(Stored data)
╔══

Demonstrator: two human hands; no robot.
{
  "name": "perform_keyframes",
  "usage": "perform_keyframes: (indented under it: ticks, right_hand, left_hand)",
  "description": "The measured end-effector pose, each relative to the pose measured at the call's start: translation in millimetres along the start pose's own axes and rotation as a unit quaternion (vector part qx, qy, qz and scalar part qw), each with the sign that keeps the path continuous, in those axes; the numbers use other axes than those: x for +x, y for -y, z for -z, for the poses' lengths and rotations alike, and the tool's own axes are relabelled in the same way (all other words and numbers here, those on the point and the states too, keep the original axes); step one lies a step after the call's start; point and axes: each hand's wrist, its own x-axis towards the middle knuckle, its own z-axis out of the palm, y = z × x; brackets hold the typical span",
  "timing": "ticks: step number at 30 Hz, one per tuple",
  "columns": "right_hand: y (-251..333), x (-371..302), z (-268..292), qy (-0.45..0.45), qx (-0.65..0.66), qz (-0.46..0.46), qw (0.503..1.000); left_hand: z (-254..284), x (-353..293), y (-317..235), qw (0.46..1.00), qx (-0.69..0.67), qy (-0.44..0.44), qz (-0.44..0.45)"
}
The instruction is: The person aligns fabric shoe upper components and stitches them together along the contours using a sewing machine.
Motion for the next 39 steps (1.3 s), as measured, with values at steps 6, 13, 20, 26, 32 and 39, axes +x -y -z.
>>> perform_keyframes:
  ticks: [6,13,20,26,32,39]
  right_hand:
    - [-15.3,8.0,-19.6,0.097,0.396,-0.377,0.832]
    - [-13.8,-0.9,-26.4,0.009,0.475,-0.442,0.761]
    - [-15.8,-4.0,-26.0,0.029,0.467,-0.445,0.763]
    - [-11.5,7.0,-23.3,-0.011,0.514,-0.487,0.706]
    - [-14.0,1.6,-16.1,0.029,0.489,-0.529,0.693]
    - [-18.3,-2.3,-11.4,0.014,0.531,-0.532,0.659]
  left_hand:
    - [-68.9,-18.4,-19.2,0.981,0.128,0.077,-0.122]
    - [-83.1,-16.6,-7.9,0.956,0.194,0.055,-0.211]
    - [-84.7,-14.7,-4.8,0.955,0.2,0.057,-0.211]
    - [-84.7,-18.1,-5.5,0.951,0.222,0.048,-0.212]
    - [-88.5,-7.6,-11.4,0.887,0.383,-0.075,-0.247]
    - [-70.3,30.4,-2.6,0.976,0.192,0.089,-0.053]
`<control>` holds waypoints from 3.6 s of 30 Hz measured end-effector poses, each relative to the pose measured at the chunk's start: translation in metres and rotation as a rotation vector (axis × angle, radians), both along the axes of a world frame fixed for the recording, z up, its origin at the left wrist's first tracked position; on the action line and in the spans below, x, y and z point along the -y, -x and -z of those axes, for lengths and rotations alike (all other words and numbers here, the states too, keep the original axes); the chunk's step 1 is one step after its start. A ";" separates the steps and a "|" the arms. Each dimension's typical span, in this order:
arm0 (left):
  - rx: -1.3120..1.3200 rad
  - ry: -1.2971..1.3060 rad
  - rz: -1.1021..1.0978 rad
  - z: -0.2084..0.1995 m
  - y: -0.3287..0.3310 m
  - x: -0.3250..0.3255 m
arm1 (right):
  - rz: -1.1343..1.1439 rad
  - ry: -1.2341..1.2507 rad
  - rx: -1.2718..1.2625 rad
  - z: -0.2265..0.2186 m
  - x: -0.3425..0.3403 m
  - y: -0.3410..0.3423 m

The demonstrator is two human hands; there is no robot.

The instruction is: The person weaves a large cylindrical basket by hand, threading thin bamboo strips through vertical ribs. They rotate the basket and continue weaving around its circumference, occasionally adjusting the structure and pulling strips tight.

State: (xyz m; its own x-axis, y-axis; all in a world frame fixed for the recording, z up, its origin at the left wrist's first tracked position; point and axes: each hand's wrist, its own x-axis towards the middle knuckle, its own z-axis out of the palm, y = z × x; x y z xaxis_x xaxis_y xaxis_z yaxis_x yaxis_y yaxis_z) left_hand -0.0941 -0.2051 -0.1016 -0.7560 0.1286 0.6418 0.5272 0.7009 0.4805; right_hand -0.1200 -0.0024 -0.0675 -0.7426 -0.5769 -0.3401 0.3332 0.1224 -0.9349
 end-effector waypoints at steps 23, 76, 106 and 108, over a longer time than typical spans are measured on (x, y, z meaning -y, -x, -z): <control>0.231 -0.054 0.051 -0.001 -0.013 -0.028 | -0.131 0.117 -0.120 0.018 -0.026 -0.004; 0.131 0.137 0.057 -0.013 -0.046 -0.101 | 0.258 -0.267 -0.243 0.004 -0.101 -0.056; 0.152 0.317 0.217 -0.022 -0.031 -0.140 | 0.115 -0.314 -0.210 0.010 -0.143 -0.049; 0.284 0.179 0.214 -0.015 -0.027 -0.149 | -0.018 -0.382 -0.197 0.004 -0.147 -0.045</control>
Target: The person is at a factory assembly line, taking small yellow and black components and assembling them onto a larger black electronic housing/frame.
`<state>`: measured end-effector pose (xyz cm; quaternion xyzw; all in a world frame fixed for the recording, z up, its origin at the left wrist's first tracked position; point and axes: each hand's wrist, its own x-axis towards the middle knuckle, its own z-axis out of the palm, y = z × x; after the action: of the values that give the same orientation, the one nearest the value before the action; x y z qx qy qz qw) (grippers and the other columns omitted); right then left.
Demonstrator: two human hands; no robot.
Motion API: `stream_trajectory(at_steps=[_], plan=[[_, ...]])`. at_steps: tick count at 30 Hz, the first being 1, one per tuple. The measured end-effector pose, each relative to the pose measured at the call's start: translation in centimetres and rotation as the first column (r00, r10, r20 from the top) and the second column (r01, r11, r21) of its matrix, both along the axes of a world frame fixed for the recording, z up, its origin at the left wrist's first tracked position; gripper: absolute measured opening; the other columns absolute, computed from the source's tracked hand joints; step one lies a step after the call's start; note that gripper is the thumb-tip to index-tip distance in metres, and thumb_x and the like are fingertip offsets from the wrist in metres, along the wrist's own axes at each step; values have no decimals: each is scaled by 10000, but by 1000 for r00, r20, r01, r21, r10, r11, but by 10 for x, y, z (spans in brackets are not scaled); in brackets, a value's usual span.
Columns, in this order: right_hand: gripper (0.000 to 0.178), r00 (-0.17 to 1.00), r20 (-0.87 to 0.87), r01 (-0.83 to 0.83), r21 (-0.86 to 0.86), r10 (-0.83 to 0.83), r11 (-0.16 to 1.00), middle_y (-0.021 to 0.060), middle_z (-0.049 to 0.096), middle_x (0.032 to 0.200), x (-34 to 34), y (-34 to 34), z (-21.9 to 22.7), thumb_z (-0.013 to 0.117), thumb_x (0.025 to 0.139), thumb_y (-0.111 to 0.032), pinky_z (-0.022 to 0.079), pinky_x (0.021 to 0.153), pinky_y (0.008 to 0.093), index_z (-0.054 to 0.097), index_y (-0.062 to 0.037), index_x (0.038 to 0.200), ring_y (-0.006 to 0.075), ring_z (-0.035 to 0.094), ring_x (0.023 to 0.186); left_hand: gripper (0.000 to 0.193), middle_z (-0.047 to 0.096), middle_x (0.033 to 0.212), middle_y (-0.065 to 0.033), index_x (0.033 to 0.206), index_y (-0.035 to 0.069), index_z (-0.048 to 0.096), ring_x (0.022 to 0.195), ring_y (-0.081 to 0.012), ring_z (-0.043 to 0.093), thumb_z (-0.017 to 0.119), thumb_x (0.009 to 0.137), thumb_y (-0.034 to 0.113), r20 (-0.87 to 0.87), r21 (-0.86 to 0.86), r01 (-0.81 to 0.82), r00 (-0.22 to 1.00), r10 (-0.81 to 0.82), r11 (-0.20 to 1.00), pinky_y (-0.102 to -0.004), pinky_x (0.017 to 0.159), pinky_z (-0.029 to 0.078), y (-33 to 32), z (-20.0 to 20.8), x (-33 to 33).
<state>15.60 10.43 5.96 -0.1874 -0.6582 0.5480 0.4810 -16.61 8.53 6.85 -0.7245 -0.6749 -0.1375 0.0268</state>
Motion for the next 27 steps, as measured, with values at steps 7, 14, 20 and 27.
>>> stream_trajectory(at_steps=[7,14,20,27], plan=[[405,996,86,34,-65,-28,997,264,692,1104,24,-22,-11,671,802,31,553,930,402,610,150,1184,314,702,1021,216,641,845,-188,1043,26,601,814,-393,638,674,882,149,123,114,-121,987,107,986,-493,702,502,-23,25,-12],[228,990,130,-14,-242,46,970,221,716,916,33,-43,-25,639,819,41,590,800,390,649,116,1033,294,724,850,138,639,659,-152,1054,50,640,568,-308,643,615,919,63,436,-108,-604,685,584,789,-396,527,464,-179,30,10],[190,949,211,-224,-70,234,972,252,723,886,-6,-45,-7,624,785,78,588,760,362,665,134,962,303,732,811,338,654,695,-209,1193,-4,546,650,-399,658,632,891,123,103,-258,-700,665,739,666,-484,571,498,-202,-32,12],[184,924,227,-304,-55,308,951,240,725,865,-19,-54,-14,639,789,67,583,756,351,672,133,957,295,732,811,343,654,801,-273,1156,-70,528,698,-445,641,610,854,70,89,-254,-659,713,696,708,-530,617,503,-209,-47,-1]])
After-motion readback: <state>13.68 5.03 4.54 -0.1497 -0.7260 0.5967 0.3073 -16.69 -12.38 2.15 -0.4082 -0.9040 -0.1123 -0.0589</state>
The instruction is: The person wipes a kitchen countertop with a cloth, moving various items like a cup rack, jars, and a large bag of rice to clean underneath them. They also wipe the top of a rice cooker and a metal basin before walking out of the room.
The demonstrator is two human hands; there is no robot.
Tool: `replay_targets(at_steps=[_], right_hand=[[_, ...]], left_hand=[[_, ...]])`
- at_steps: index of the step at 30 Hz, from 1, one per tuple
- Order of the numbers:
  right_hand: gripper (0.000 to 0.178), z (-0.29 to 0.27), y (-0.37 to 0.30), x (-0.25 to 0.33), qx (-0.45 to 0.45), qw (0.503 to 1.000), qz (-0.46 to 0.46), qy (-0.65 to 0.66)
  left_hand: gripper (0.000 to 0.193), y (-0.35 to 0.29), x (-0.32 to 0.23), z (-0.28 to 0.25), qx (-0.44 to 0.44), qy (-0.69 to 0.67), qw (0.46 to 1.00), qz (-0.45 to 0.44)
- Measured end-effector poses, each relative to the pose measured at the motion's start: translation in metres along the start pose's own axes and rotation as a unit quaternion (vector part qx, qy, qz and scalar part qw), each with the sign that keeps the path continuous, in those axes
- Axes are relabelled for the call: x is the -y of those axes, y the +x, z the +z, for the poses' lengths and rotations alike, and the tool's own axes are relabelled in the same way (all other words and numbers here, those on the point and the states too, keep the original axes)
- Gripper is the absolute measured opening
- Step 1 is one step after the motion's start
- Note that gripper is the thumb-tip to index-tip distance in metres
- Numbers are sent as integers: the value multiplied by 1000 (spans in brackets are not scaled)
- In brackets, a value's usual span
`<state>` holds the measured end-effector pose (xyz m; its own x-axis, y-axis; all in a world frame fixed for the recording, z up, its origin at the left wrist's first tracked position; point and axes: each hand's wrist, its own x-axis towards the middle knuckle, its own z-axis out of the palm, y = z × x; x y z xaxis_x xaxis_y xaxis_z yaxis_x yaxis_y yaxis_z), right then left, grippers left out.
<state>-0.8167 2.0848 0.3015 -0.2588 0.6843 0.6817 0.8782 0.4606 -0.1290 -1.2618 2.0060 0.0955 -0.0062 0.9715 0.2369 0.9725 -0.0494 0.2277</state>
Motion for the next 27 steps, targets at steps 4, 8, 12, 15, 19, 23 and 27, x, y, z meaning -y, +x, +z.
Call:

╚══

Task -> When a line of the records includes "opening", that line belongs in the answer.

Task solution ->
Motion API: `stream_trajectory(at_steps=[_], plan=[[_, ...]])`. at_steps: tick count at 30 Hz, the first being 1, one per tuple. The measured end-effector pose, each relative to the pose measured at the call's start: translation in centimetres and rotation as the first column (r00, r10, r20 from the top) and the second column (r01, r11, r21) of its matrix, both along the axes of a world frame fixed for the recording, z up, its origin at the left wrist's first tracked position; gripper: absolute measured opening; the other columns absolute, computed from the source's tracked hand joints; step one lies a step after the call's start; note that gripper is the thumb-tip to index-tip distance in metres, and thumb_x and the like are fingertip offsets from the wrist in metres, along the wrist's own axes at each step; values have no decimals: each is scaled by 10000, but by 1000 for r00, r20, r01, r21, r10, r11, but by 10 for x, y, z (spans in brackets are not scaled); in brackets, a value's usual span.
- Gripper is the absolute measured opening

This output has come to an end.